Count how many lines in the following data hold the word "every". Your answer is the number and nothing else.

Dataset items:
= = = = = = =

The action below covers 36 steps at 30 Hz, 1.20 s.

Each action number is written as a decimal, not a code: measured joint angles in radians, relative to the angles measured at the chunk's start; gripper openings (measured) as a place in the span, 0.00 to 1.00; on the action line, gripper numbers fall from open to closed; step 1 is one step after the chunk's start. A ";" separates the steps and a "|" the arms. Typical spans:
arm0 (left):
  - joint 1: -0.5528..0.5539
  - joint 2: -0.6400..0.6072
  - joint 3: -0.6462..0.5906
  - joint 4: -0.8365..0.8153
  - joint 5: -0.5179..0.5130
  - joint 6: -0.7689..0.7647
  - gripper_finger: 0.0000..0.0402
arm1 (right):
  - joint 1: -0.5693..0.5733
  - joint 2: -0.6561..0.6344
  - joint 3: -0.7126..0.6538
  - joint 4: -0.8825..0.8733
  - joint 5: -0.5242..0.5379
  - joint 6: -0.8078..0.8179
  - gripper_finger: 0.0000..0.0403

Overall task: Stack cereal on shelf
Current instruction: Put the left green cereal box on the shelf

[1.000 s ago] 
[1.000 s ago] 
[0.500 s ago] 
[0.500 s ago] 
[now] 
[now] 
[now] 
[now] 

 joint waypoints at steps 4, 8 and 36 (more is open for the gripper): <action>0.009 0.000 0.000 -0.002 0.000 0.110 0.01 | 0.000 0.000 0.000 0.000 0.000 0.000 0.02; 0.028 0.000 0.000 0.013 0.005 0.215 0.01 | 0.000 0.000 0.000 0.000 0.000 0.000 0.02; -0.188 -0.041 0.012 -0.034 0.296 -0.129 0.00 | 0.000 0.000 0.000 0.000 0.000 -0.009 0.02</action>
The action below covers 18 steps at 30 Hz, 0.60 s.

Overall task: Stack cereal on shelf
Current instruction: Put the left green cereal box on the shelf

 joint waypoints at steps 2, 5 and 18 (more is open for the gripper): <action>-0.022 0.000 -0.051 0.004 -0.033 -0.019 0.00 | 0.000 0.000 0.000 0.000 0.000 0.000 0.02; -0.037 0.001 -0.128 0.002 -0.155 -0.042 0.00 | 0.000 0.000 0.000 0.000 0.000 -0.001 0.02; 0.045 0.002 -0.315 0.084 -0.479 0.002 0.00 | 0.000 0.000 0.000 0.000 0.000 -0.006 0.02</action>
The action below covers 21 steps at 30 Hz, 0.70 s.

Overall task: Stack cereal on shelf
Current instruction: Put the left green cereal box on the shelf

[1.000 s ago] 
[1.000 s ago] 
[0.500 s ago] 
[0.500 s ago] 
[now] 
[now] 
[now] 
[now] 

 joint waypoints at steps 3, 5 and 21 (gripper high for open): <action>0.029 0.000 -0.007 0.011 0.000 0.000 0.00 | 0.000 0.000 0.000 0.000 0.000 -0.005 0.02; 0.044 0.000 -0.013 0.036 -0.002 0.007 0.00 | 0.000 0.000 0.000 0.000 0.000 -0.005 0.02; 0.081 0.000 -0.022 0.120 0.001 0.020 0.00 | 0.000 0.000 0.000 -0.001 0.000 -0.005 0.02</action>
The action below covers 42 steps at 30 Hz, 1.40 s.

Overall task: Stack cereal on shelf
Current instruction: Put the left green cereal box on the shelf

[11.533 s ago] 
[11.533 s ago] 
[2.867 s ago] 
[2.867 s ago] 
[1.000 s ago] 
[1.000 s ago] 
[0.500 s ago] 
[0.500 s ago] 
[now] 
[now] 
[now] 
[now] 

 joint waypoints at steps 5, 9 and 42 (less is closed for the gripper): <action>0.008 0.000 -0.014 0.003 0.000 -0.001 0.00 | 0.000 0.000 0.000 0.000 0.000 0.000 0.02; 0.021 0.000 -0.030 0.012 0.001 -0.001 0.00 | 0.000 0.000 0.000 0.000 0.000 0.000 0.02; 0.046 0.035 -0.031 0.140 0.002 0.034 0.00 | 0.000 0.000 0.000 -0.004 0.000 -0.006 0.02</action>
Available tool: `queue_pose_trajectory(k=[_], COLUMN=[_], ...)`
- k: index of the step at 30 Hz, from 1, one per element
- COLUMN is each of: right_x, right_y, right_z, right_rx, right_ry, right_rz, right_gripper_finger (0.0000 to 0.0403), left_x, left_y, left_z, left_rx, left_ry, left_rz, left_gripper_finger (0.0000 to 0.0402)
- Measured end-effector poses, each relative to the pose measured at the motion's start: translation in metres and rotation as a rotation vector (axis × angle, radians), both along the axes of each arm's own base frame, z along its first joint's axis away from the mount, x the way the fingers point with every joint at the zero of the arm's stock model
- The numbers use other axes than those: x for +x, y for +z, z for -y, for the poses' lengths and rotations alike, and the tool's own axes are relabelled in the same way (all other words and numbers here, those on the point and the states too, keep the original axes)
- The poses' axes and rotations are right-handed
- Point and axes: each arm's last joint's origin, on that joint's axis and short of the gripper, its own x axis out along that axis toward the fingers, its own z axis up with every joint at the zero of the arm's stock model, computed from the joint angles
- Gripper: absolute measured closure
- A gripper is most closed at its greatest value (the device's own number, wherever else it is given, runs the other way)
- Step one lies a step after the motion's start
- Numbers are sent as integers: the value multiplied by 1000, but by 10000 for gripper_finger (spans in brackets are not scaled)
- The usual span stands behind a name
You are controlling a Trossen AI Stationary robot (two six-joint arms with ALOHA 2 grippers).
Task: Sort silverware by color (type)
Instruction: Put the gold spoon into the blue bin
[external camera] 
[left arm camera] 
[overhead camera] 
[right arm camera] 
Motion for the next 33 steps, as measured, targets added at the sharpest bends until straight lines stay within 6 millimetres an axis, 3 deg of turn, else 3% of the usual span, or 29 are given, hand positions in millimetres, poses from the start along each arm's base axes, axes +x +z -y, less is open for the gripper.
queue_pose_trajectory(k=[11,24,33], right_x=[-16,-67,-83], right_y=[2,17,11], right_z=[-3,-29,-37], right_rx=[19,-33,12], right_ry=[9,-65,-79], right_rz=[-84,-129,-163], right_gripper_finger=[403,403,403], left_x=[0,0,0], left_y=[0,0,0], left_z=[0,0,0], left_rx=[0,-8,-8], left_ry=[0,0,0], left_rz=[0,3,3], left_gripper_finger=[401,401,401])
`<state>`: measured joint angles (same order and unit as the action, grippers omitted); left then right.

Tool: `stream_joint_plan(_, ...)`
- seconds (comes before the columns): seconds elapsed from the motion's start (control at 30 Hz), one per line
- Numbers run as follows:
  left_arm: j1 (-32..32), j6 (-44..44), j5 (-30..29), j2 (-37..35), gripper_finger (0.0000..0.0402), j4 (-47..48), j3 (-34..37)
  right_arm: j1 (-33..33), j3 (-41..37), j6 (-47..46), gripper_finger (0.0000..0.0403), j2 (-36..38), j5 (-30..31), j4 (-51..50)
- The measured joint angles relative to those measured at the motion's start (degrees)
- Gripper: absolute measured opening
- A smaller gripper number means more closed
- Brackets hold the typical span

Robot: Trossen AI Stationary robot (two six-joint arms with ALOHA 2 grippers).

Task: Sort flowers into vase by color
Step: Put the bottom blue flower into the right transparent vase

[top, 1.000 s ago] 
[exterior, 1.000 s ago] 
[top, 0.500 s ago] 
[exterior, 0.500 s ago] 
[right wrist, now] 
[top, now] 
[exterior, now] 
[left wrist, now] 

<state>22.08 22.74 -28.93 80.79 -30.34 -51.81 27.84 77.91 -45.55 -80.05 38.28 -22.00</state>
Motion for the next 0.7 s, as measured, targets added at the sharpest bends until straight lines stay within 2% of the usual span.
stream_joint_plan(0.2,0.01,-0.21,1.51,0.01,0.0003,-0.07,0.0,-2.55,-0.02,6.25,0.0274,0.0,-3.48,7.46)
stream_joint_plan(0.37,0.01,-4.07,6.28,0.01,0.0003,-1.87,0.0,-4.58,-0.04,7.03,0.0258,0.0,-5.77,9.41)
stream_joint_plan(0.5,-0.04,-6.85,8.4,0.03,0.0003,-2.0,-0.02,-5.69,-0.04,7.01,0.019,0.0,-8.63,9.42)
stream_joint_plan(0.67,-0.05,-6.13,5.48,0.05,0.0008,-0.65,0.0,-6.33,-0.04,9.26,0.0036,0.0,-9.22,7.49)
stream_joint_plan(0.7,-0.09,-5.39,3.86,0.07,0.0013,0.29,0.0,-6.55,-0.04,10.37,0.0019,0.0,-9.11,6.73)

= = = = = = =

**TASK SOLUTION**
2